↓↓↓

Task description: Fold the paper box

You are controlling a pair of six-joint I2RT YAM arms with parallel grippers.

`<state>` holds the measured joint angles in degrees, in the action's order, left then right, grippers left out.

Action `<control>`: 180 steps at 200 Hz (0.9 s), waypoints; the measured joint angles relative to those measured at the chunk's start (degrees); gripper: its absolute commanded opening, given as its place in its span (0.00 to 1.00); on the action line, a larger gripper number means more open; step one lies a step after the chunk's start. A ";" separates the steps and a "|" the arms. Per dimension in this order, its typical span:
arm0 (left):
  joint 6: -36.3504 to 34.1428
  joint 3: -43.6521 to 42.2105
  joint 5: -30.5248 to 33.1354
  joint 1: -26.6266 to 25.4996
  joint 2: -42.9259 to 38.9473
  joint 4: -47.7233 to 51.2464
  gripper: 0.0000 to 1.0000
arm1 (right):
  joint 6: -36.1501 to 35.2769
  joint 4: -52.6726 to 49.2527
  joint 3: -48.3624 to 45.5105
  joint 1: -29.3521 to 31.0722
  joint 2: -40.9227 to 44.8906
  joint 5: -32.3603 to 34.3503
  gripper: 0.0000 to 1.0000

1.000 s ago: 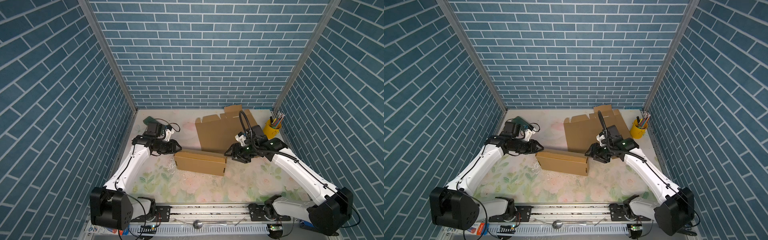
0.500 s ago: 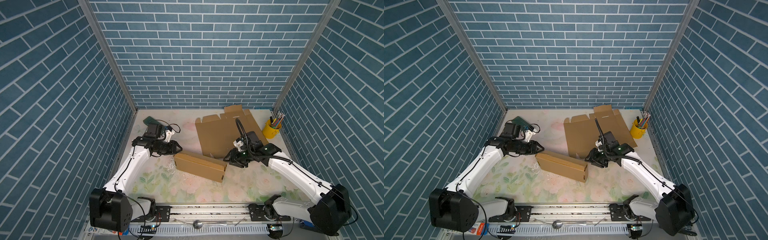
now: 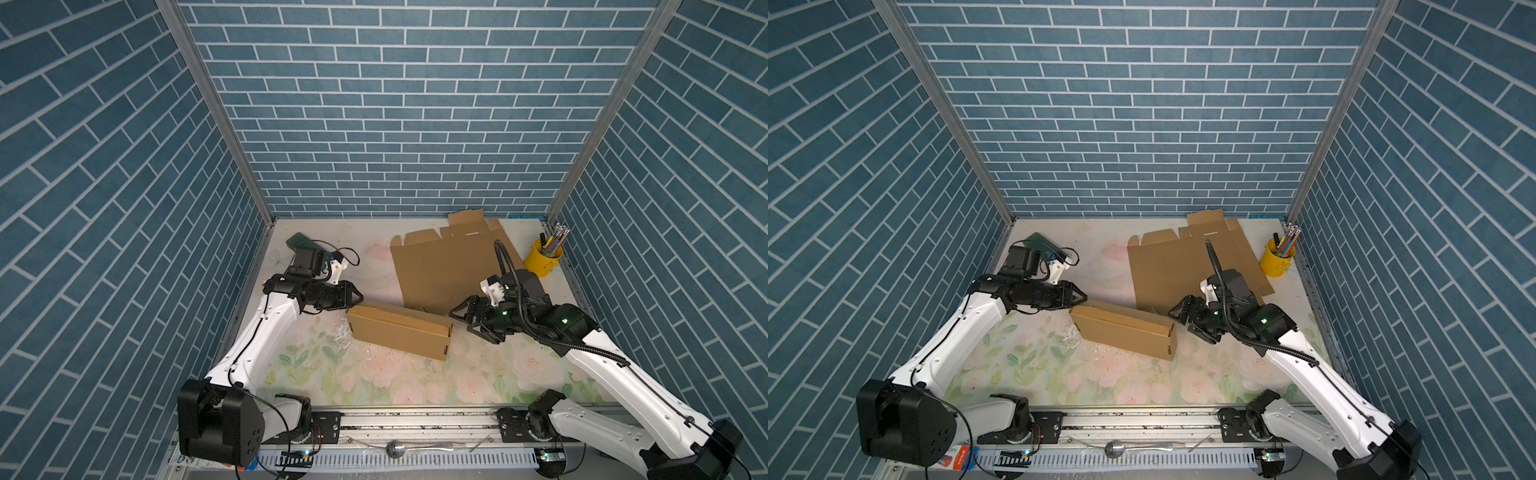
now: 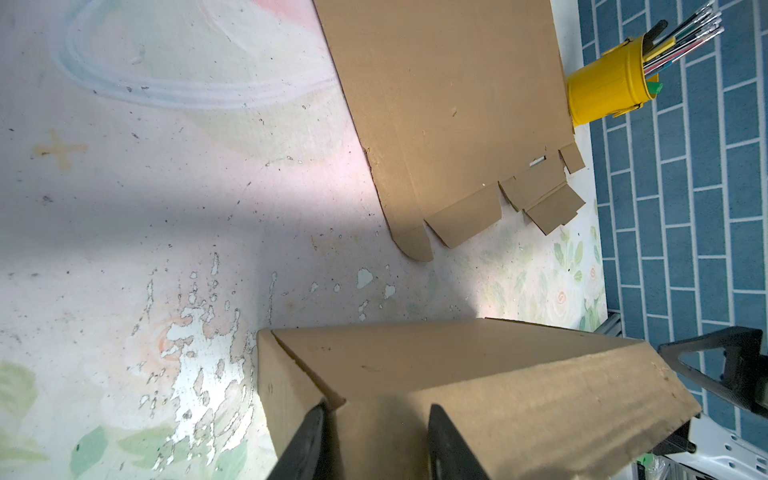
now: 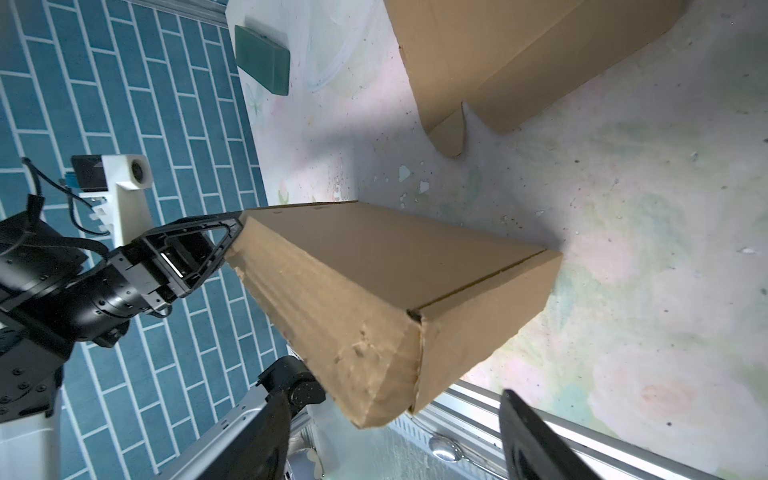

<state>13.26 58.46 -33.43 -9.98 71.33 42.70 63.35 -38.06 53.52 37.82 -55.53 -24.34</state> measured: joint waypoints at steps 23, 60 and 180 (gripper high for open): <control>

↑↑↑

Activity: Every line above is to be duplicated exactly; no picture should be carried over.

Response area:
Task description: Fold the paper box

You are controlling a pair of six-joint I2RT YAM arms with parallel grippers.

`<state>` holds the measured joint angles in degrees, in the action's order, left then right, grippers left out.

Action `<control>`: 180 steps at 200 Hz (0.9 s), waypoints; the measured joint angles relative to those measured at the chunk's start (degrees); gripper: its absolute commanded opening, given as its place in its span (0.00 to 1.00); on the action line, a larger gripper number means more open; step one lies a step after the chunk's start. A ";" separates the steps and a "|" the arms. Per dimension in this order, its typical span:
arm0 (left):
  joint 6: -36.3504 to 34.1428
  joint 3: -43.6521 to 42.2105
  joint 5: -30.5248 to 33.1354
  joint 1: -26.6266 to 25.4996
  joint 2: -42.9259 to 38.9473
  joint 4: -47.7233 to 51.2464
  gripper: 0.0000 to 1.0000
arm1 (right):
  joint 6: -36.1501 to 35.2769
  joint 4: -52.6726 to 49.2527
  joint 3: -48.3624 to 45.5105
  joint 1: -29.3521 to 31.0722
  joint 2: -40.9227 to 44.8906
  joint 5: -32.3603 to 34.3503
  gripper: 0.0000 to 1.0000

1.000 s ago: 
0.500 s ago: 
now: 
now: 
now: 

<state>13.26 58.46 -33.43 -9.98 71.33 42.70 63.35 -38.06 53.52 37.82 -55.53 -24.34</state> measured: joint waypoints at steps 23, 60 and 180 (gripper high for open): <control>

No additional output is required.